[Dataset content]

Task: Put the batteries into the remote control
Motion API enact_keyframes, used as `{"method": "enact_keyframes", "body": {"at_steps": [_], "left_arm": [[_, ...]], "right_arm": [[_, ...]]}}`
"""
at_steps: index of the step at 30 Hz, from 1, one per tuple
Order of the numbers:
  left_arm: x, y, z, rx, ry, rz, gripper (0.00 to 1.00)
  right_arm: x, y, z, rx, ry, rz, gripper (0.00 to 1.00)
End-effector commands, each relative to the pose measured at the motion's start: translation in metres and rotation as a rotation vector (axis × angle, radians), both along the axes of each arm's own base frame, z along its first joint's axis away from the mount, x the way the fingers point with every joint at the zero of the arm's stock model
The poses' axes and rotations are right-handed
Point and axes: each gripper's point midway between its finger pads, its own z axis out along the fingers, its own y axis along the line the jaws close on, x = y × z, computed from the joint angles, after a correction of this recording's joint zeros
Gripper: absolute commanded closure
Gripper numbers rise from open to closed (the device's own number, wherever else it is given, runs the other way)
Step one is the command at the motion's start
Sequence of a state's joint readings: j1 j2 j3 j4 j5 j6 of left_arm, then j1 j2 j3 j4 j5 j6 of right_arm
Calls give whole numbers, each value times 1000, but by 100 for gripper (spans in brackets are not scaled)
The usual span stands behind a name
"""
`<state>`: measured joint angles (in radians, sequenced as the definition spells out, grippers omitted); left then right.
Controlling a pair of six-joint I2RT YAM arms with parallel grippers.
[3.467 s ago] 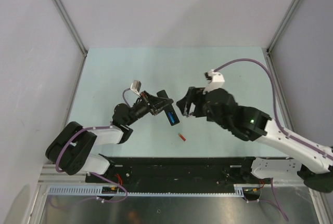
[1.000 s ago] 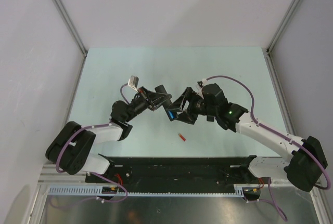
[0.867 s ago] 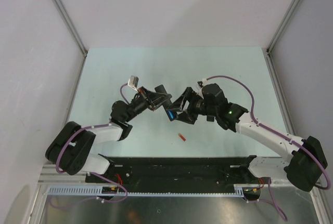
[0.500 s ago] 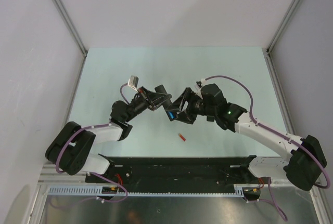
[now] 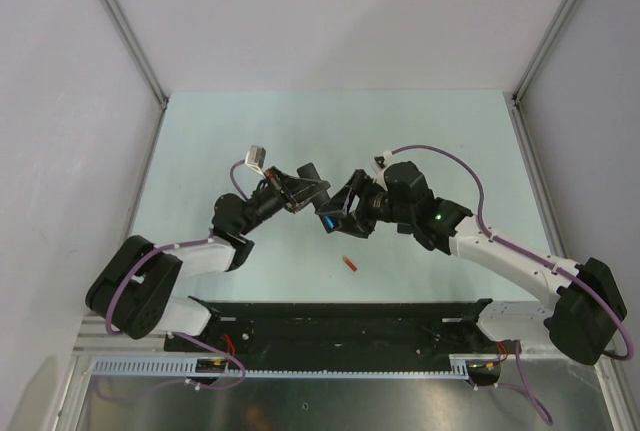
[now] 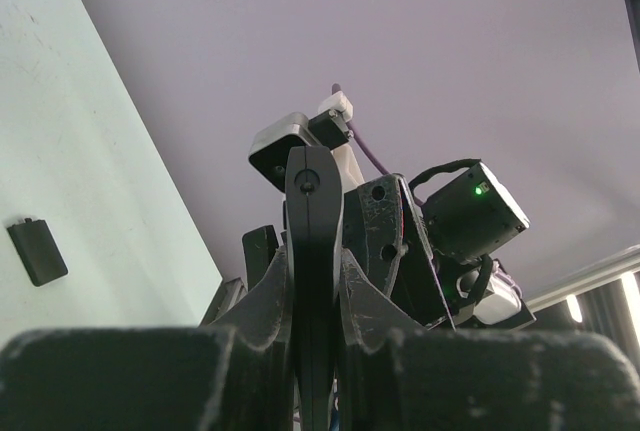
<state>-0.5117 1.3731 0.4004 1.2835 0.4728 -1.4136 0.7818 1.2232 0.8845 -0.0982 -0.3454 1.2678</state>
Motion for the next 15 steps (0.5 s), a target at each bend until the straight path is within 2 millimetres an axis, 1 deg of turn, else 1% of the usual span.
{"method": "enact_keyframes", "body": {"at_steps": [1,14,15], "left_arm": [[-6,8,35,-71,-102,21,100],[-5,10,40,-99,-78,28,100],[-4,11,41,-106,-75,30,100]], "right_arm": [[2,0,-4,-20,-7,-10,34],[1,-2,-7,-12,-14,-21,39],[1,-2,-5,-6,-22,-20,39]]}}
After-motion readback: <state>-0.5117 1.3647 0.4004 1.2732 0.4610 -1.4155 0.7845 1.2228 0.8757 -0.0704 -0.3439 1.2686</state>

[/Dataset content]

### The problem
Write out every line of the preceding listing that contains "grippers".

### Output for this exercise
`<state>`: measured joint angles (in radians, sequenced as the definition spells out, grippers omitted); left then right.
Controlling a pair of six-joint I2RT YAM arms with parallel grippers.

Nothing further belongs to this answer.